*Instructions for the task*: Please work out how many lines in the entries contain "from", then give that number with nothing added.

++++ Records to use

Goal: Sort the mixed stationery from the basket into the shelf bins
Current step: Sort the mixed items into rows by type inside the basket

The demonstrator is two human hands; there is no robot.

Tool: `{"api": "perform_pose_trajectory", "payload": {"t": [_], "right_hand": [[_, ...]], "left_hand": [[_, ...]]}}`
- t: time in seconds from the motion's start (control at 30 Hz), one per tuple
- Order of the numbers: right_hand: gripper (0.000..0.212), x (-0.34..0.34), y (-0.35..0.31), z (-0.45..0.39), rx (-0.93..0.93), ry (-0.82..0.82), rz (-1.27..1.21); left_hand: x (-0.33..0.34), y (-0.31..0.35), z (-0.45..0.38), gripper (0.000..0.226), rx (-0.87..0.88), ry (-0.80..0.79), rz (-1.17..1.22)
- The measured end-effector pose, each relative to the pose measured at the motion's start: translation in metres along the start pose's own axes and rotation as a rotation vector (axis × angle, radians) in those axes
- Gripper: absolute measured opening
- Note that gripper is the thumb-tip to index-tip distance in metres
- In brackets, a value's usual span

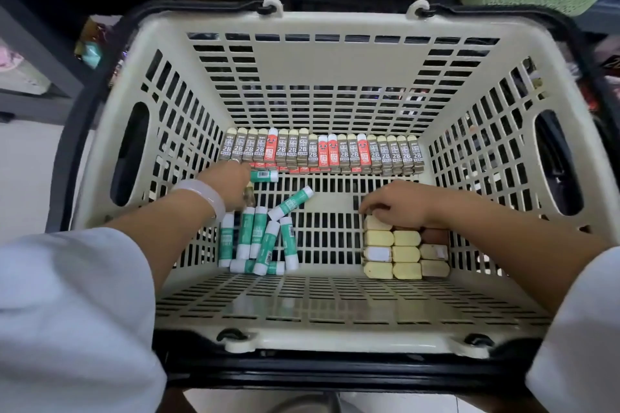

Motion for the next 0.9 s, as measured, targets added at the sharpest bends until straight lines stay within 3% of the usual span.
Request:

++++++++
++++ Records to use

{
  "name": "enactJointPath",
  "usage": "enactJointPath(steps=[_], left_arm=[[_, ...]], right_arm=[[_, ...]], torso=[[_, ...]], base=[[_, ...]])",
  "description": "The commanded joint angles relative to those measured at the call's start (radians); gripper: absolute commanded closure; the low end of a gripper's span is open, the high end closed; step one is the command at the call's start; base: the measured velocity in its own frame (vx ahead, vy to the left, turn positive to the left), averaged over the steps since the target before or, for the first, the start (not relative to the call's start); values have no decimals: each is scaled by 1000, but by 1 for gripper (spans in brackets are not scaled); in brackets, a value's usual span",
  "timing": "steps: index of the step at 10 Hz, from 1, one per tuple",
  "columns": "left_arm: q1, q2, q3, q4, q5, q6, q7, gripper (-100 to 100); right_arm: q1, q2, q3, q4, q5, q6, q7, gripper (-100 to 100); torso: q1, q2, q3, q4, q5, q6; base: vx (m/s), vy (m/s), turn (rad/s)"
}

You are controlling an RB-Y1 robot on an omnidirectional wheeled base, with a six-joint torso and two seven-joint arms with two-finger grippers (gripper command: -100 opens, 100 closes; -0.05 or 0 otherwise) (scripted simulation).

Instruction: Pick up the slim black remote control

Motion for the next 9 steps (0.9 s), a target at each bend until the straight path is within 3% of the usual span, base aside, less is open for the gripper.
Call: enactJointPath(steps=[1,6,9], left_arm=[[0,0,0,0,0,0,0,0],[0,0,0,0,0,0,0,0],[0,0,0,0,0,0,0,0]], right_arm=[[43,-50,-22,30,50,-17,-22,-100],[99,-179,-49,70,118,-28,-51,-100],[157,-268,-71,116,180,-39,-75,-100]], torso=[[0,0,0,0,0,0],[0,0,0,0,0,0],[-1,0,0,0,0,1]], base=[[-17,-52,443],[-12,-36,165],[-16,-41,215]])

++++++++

*Result of this task*: 3